# [Problem to solve]
Should a line in the entries below contain "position", return that line.

Records contained in a dataset:
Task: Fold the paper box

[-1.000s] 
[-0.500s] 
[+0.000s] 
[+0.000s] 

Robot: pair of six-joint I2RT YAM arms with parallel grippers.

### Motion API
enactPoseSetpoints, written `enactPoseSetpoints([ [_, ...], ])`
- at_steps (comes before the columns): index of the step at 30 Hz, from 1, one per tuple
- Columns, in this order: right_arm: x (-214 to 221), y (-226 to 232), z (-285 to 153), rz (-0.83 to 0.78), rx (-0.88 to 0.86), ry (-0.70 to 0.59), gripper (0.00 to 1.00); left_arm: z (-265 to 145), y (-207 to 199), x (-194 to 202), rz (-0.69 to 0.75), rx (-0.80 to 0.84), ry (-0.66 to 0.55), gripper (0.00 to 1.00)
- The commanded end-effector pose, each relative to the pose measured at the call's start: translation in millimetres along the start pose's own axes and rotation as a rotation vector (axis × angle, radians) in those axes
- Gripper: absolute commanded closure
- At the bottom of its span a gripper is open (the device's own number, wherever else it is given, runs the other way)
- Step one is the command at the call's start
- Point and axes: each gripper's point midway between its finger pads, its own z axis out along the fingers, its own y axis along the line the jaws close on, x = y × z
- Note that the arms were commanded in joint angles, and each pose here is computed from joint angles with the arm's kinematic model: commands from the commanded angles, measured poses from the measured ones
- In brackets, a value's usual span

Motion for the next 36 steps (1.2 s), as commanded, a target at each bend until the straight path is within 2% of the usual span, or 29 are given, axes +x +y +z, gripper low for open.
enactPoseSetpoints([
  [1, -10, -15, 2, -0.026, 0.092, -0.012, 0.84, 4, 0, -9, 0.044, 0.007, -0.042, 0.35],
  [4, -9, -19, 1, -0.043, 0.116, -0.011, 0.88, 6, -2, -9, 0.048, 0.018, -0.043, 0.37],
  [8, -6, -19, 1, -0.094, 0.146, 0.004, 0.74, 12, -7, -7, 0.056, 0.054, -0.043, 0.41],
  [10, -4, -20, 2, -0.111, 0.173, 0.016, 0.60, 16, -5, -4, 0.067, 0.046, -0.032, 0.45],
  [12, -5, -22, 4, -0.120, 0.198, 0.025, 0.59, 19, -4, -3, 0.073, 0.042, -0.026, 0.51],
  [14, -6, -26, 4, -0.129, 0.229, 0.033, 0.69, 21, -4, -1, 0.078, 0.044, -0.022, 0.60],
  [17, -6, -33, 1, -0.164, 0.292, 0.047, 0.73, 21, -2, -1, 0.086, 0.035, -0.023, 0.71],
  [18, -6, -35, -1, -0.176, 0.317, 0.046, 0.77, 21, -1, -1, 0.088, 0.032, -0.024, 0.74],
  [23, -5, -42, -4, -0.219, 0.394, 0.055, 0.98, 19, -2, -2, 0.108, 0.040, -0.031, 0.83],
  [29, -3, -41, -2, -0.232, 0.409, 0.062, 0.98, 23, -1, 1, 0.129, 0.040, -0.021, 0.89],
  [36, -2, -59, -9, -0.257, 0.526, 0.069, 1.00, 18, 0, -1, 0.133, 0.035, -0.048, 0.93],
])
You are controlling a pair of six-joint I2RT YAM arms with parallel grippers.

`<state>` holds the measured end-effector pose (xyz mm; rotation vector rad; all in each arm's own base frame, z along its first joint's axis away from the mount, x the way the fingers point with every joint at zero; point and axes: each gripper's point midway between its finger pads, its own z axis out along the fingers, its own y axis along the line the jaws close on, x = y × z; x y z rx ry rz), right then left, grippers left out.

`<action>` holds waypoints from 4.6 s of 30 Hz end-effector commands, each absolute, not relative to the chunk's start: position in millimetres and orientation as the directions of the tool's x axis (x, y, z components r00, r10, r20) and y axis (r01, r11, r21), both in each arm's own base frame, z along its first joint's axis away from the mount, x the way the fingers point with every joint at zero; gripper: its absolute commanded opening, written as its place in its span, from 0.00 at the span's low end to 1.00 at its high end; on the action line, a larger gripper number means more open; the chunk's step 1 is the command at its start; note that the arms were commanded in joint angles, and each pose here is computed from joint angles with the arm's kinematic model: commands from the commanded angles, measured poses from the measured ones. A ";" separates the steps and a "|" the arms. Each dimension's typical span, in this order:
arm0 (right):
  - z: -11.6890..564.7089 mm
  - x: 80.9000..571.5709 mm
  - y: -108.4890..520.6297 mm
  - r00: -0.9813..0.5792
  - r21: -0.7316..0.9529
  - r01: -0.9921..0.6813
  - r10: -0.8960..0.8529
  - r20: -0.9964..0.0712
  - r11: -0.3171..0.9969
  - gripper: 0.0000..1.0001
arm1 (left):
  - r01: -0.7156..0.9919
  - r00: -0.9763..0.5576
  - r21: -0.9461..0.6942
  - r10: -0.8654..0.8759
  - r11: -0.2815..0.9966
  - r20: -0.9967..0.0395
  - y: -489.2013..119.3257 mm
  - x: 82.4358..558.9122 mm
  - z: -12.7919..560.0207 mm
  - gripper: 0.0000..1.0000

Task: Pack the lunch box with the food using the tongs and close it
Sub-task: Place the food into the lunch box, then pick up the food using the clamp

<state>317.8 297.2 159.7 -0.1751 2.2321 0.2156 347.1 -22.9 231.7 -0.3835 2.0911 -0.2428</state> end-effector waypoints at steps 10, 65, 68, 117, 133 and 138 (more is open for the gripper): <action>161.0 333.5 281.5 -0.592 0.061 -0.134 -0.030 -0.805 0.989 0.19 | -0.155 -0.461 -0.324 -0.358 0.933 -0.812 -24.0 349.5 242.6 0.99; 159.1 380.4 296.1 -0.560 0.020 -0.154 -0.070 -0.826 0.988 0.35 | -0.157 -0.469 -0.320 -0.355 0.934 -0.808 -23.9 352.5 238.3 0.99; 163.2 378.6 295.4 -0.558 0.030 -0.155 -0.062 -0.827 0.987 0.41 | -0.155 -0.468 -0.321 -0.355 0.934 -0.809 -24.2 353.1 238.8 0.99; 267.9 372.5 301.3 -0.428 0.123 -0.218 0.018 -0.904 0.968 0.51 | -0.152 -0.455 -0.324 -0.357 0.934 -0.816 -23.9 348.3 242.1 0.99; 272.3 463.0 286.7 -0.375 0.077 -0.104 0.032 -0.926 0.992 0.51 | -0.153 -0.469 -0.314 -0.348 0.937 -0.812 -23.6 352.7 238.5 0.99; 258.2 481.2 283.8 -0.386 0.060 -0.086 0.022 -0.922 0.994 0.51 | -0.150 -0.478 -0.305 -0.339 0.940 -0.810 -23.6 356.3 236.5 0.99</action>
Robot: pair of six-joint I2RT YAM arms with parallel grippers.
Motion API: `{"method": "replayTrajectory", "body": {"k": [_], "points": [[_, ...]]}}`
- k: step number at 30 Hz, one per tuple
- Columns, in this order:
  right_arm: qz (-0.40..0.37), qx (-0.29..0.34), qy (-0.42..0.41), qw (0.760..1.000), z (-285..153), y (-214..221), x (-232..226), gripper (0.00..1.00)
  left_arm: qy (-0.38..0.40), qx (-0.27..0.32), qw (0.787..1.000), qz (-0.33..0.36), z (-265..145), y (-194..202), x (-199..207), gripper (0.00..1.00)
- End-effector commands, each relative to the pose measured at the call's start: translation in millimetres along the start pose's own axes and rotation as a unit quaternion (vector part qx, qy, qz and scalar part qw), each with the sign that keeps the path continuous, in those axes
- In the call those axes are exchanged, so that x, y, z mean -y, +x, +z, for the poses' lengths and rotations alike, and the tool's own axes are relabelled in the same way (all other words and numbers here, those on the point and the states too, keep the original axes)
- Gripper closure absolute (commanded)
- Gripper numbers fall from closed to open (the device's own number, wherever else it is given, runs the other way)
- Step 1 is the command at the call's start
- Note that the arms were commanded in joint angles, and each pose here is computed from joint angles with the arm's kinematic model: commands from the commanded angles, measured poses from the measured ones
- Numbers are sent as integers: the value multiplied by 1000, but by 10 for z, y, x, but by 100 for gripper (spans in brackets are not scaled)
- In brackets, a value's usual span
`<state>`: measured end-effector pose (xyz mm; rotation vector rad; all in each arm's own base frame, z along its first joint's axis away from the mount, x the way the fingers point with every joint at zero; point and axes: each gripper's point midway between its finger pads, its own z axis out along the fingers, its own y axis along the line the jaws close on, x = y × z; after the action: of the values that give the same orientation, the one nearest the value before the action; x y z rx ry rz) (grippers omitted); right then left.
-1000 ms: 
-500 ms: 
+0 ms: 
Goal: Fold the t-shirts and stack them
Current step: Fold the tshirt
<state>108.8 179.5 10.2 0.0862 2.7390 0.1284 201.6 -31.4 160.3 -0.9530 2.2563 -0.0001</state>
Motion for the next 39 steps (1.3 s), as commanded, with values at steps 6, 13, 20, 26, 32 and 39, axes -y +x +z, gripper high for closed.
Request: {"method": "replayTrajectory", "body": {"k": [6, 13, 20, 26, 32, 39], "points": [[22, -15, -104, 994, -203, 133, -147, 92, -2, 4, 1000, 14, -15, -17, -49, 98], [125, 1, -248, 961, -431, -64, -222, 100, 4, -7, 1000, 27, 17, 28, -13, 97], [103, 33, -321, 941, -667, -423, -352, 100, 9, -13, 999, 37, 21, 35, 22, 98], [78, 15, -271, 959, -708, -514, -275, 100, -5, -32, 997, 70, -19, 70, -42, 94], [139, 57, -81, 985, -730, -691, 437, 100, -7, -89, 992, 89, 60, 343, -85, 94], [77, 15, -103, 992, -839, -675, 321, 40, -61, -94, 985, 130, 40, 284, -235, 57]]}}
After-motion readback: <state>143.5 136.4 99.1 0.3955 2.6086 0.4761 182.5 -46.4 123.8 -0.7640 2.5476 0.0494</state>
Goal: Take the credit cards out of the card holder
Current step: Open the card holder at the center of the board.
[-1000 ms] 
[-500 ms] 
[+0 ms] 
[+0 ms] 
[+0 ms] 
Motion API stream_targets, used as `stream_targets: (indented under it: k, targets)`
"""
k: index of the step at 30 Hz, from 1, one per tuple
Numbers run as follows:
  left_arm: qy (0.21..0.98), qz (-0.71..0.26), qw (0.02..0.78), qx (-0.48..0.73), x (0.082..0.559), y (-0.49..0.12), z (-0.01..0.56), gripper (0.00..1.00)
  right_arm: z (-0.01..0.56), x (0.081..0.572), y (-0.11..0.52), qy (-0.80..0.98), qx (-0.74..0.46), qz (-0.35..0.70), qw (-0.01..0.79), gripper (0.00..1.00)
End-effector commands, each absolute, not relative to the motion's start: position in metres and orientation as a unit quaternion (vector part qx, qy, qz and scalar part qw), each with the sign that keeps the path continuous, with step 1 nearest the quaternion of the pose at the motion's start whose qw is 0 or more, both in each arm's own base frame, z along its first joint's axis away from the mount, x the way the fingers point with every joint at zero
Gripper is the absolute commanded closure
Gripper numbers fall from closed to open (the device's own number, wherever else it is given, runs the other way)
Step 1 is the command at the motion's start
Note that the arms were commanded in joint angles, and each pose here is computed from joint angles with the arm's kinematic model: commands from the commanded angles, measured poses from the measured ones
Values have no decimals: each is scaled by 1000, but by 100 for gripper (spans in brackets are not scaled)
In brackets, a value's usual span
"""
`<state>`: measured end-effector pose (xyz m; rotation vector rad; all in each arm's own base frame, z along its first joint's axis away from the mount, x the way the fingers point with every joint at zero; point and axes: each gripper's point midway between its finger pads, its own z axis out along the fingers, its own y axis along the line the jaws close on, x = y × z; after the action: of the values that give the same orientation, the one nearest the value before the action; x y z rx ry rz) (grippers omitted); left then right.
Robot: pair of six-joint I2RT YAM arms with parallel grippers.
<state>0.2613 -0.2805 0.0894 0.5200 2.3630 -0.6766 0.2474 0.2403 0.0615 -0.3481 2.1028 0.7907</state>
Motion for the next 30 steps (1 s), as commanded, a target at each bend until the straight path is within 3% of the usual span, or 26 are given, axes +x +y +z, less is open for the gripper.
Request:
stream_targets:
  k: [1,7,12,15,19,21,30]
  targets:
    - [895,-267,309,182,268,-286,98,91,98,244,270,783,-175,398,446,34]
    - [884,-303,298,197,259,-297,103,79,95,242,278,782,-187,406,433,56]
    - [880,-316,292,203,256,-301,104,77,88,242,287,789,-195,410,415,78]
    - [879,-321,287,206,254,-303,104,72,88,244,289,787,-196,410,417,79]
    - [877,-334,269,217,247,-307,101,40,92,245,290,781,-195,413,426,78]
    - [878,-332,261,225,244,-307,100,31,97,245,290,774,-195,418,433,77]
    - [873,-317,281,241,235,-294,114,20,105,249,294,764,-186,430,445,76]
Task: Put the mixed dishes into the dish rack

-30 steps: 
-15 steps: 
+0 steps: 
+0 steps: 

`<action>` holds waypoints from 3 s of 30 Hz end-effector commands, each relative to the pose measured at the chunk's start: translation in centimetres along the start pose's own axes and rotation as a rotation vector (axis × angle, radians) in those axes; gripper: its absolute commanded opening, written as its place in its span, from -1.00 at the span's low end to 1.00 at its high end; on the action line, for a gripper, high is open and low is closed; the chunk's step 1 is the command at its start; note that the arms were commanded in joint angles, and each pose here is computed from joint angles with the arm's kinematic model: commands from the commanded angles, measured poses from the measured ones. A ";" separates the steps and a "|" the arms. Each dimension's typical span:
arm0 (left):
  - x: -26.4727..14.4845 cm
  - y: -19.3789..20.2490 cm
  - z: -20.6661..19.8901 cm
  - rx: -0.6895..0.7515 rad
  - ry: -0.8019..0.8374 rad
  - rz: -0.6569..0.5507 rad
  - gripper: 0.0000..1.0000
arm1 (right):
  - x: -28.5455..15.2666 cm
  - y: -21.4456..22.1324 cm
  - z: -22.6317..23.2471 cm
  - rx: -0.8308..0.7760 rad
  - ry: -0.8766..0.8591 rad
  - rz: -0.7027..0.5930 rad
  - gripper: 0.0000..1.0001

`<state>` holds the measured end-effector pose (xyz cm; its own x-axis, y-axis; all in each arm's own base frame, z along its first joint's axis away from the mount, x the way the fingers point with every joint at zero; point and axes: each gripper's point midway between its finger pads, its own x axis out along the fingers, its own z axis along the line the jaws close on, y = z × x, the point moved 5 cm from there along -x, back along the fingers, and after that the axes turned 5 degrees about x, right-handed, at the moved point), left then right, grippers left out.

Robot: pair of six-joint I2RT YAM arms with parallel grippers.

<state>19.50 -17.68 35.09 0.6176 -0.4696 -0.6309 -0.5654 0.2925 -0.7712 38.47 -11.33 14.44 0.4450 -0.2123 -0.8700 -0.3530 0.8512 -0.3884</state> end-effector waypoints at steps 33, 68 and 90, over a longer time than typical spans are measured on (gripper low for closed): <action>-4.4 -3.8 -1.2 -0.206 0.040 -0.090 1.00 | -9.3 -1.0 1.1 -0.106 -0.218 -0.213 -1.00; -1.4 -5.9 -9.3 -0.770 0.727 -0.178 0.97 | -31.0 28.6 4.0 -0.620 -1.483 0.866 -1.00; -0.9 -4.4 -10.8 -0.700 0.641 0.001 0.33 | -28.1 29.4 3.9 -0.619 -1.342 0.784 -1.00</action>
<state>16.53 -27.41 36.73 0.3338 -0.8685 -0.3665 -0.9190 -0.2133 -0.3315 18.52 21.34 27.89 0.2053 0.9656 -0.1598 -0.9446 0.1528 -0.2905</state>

# [Exercise result]
`<action>` holds waypoints from 4.6 s of 30 Hz end-effector commands, each absolute, not relative to the chunk's start: position in millimetres and orientation as the directions of the tool's x axis (x, y, z components r00, r10, r20) and y axis (r01, r11, r21), both in each arm's own base frame, z along its first joint's axis away from the mount, x the way the fingers point with every joint at zero; gripper: its absolute commanded opening, written as its place in its span, from 0.00 at the span's low end to 1.00 at its high end; on the action line, a larger gripper number means more open; the chunk's step 1 is the command at its start; note that the arms were commanded in joint angles, and each pose here is computed from joint angles with the arm's kinematic model: commands from the commanded angles, measured poses from the measured ones. A ";" separates the steps and a "|" the arms. Each dimension's typical span, in this order:
End-effector commands, each absolute, not relative to the motion's start: position in metres and orientation as a unit quaternion (vector part qx, qy, qz and scalar part qw), each with the sign that keeps the path continuous, with step 1 nearest the quaternion of the pose at the motion's start whose qw is 0 or more, both in each arm's own base frame, z along its first joint's axis away from the mount, x the way the fingers point with every joint at zero

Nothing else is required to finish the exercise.